In a report sent to Congress, the Financial Stability Oversight Council (FSOC), composed of the main federal financial regulators, told lawmakers to legislate a comprehensive federal prudential framework for stablecoin issuers.
Such legislation would be necessary to fix a regulatory gap relating to regulatory arbitrage, whereby businesses would choose to operate under more favourable laws in one jurisdiction to circumvent less favourable regulations elsewhere.
Should Congress fail to do so, the council “remains prepared to consider steps available to it to address such risks related to stablecoins”, the report says.
One such proposal for a comprehensive stablecoin framework has been included in the overarching digital asset bill introduced by Senators Cynthia Lummis (R-WY) and Kirsten Gillibrand (D-NY) in June.
Meanwhile, it has been widely reported that another bipartisan bill is in the making by House Financial Services chairwoman Maxine Waters (D-CA) and ranking member Patrick McHenry (R-NC).
It was expected to be filed before the August recess but the draft was “unfortunately not there yet”, Waters said at the time.
The agencies first made a plea to Congress last November to legislate the rapidly growing stablecoin market. As members of the President’s Working Group, the agencies recommended that the FSOC consider using its existing authorities to enhance the regulation of stablecoins in absence of congressional action.
Many of our agencies have already taken steps to address issues under their respective authority to prevent deposit insurance misrepresentation and to lay the groundwork to address concerns related to fraud, hacks and scams.

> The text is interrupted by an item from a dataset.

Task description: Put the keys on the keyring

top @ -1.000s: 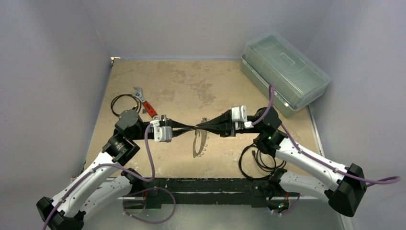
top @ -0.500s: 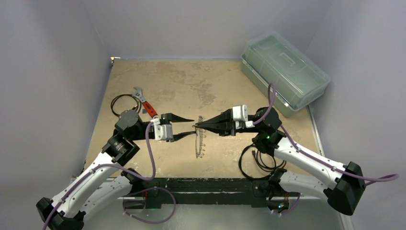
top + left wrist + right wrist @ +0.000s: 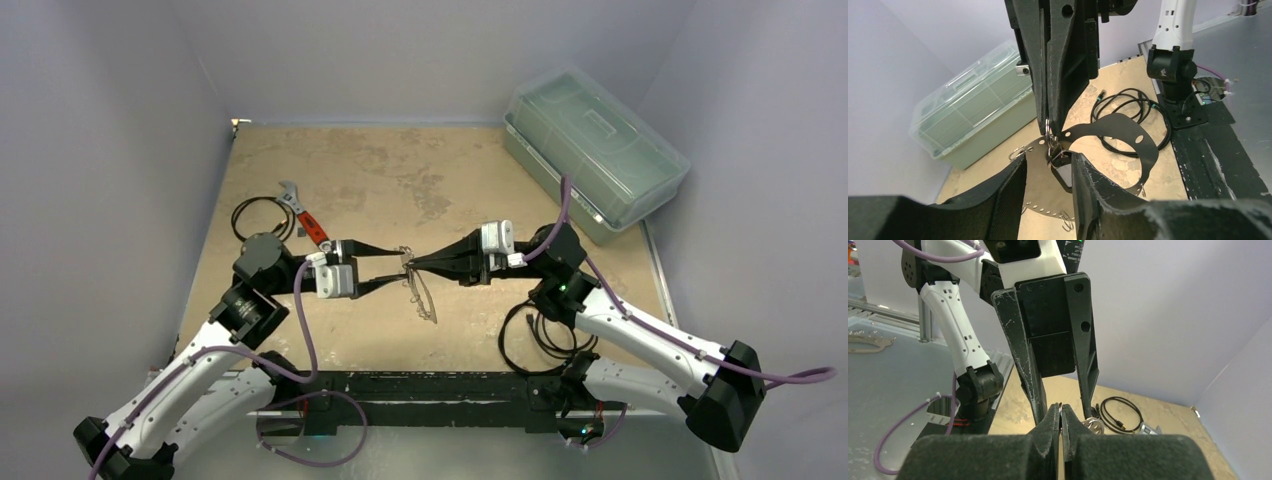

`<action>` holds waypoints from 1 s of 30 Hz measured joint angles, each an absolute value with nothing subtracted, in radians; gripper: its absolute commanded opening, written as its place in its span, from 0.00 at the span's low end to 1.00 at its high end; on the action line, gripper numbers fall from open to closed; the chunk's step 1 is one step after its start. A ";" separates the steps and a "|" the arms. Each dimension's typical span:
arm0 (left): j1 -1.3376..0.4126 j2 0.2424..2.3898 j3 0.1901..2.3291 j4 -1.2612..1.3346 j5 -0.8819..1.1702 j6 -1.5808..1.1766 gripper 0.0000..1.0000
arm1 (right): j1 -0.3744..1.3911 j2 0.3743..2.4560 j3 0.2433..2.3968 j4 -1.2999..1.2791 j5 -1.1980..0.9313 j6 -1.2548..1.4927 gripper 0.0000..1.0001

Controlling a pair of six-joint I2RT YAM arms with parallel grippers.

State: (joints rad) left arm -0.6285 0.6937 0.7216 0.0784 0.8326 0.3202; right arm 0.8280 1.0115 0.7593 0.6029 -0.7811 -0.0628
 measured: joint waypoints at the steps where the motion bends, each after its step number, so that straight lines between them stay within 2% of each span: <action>1: -0.628 0.699 0.722 0.086 0.841 0.314 0.33 | 0.828 1.011 0.759 0.602 -0.781 -0.064 0.00; 6: -0.628 0.734 0.722 0.111 0.879 0.289 0.27 | 0.828 1.012 0.759 0.598 -0.781 -0.064 0.00; 11: -0.628 0.739 0.722 0.129 0.897 0.271 0.25 | 0.828 1.013 0.759 0.599 -0.781 -0.065 0.00; 19: -0.628 0.740 0.722 0.144 0.905 0.261 0.17 | 0.828 1.015 0.759 0.599 -0.781 -0.065 0.00; 22: -0.628 0.740 0.722 0.146 0.905 0.261 0.18 | 0.828 1.015 0.759 0.599 -0.781 -0.067 0.00; 30: -0.628 0.740 0.722 0.150 0.905 0.258 0.27 | 0.828 1.015 0.759 0.599 -0.781 -0.069 0.00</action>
State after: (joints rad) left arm -0.6285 0.7403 0.7216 0.1501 0.9054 0.2577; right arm 0.8280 1.0153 0.7593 0.5987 -0.7811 -0.0689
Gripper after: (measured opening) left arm 0.248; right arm 0.008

The FSOC could designate activities conducted within stablecoin arrangements as systemically important payment, clearing, and settlement activities.

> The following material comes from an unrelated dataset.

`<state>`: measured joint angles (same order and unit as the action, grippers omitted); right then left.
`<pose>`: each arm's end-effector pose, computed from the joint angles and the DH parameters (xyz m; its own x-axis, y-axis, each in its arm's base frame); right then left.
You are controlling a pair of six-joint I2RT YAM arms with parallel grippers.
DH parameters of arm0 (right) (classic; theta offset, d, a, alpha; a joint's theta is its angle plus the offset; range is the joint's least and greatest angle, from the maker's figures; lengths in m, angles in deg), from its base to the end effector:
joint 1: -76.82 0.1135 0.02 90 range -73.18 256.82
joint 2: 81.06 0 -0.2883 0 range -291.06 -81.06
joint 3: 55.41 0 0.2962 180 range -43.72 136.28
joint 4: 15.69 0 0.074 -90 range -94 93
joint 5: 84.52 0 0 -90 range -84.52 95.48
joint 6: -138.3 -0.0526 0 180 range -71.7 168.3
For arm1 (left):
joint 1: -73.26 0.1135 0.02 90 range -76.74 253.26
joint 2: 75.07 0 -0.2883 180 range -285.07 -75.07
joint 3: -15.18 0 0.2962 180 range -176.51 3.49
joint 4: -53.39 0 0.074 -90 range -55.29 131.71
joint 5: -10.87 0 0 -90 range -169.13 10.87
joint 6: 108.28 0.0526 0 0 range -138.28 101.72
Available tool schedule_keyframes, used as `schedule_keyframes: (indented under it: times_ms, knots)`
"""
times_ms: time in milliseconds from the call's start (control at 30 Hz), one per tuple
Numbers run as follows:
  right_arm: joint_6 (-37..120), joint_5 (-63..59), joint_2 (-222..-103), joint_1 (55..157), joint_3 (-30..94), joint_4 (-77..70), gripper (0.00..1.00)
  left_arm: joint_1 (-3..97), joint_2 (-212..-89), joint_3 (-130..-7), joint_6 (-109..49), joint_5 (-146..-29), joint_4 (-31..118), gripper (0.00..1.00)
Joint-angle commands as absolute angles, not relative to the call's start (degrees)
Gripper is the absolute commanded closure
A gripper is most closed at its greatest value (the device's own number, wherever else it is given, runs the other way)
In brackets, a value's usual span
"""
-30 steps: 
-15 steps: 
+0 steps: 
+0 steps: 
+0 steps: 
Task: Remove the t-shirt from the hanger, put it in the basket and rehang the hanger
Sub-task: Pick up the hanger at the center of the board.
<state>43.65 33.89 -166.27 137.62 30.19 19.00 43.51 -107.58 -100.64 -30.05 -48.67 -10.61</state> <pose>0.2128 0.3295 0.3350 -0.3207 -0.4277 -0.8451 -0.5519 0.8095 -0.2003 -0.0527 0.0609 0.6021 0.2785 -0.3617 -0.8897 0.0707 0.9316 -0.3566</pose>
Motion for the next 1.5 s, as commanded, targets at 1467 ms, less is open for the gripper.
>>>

Such a designation would give federal regulators greater visibility into the stablecoin ecosystem and allow for the application of heightened safeguards, where appropriate.
As one of the ten recommendations of the report, the regulators are now reaffirming their willingness to consider actions under existing law.

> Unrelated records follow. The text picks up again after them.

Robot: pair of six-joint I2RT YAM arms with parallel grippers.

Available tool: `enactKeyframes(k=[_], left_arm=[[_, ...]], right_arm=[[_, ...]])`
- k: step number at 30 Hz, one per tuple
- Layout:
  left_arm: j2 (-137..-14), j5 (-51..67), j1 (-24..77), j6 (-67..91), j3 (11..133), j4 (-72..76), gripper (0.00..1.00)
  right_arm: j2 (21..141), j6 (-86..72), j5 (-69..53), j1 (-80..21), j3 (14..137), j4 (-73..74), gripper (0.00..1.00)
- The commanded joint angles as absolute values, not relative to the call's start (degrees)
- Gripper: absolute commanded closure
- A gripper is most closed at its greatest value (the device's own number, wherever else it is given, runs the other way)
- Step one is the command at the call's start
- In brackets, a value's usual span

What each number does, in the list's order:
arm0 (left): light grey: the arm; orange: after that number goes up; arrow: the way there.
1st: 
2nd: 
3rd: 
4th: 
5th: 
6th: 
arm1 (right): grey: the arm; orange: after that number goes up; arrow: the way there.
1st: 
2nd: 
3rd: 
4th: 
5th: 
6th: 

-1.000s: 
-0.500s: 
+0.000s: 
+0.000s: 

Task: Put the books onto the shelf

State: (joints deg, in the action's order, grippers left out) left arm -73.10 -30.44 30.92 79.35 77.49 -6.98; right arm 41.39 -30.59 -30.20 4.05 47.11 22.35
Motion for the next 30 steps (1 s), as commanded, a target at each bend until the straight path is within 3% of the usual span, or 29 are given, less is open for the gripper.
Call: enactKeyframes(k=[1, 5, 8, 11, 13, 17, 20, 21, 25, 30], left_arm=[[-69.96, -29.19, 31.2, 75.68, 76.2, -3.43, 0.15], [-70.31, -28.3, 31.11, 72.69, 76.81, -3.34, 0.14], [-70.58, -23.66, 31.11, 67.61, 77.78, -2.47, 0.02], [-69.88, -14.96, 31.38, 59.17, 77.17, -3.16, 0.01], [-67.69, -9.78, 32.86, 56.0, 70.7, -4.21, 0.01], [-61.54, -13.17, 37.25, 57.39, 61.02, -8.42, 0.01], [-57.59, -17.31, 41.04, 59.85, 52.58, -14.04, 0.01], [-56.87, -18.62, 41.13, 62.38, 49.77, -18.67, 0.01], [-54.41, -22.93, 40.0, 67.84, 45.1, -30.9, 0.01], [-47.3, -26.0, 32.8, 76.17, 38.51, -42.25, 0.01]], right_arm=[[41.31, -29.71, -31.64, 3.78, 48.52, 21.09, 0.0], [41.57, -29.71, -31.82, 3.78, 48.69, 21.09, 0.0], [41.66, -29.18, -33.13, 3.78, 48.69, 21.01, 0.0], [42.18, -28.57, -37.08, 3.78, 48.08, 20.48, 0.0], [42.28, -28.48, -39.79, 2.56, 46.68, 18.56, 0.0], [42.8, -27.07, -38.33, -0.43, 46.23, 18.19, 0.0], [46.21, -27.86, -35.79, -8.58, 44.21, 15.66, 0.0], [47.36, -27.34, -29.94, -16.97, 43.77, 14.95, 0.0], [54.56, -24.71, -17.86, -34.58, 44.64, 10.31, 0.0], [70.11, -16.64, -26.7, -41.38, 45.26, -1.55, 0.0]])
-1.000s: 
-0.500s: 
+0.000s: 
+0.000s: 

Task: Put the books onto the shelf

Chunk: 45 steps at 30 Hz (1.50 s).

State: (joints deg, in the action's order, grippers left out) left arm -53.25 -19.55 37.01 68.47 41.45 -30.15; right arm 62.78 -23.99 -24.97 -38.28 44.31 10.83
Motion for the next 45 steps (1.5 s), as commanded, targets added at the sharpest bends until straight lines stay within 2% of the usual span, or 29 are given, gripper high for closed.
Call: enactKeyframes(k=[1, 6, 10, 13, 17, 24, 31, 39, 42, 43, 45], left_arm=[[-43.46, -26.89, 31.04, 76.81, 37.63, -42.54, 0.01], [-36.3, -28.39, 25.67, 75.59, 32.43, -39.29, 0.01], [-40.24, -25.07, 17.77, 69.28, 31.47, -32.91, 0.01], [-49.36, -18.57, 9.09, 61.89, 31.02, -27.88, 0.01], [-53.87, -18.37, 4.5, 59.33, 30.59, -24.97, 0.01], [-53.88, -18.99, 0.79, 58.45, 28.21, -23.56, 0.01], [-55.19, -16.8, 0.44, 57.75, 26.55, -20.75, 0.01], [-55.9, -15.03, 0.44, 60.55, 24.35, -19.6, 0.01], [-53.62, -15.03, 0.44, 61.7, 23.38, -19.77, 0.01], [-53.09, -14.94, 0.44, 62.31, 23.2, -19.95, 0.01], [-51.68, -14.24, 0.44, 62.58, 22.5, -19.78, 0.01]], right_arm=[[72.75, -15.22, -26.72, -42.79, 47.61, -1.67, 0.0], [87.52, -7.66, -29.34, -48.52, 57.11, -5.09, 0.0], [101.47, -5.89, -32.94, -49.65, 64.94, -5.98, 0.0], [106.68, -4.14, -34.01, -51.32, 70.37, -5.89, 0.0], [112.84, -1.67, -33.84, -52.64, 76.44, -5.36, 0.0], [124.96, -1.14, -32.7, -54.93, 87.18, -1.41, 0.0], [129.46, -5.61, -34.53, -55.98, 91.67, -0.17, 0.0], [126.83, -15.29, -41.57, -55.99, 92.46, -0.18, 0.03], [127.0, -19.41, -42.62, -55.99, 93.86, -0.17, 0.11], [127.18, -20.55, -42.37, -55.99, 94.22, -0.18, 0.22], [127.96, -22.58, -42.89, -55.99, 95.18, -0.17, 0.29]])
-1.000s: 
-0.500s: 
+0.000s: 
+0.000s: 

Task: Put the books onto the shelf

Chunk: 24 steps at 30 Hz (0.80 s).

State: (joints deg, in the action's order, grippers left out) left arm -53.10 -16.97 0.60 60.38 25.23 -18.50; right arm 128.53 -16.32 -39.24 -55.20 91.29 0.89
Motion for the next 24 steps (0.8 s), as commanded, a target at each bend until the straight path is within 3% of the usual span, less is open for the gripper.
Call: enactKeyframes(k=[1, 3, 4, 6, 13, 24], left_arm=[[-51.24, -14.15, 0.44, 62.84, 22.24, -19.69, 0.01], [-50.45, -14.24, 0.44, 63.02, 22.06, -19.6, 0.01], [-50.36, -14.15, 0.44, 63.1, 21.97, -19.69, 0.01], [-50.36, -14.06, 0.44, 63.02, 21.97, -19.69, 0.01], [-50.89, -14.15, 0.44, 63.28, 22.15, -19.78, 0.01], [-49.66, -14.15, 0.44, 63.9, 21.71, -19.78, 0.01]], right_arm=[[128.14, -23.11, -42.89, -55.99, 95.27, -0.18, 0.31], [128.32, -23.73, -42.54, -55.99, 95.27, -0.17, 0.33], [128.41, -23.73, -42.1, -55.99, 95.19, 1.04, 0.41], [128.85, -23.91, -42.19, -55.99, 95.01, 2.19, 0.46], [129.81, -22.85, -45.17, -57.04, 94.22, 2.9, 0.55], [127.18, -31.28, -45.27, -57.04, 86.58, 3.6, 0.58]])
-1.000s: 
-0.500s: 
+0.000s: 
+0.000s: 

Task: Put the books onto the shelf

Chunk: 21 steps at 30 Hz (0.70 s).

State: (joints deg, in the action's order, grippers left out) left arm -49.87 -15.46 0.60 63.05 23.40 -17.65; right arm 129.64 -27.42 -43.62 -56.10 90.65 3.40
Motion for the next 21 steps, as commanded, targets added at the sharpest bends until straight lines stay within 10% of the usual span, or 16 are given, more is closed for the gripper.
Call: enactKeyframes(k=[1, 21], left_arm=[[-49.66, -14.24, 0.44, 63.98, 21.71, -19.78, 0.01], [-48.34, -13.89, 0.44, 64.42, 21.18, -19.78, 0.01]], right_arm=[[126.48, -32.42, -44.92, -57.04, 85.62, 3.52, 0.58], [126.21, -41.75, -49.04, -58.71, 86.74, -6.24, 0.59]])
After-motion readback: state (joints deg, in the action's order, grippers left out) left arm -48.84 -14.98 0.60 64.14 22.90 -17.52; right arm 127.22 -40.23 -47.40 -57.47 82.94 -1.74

The report additionally recommends that regulators continue to coordinate with each other in the supervision of crypto-asset entities and that federal and state bank regulators use their existing authorities to review services provided to banks by crypto firms.
It also notes that federal regulators have limited direct oversight over spot markets for crypto-assets that are not securities and calls for legislation that gives rulemaking authority to federal financial regulators in that regard.
The council also recommends that the agencies study the impact of vertical integration by crypto-asset firms.
The report was issued in accordance with President Joe Biden’s executive order on digital assets. Among other things, the order directed the FSOC to produce a report outlining the specific financial stability risks and regulatory gaps posed by various types of digital assets and provide recommendations to address such risks.
FSOC members include the leaders of the Treasury, the Federal Reserve Board, the Office of the Comptroller of the Currency (OCC), the Consumer Financial Protection Bureau (CFPB), the Securities and Exchange Commission (SEC), the Federal Deposit Insurance Corporation (FDIC), the Commodity Futures Trading Commission (CFTC), the Federal Housing Finance Agency (FHFA) and the National Credit Union Administration (NCUA).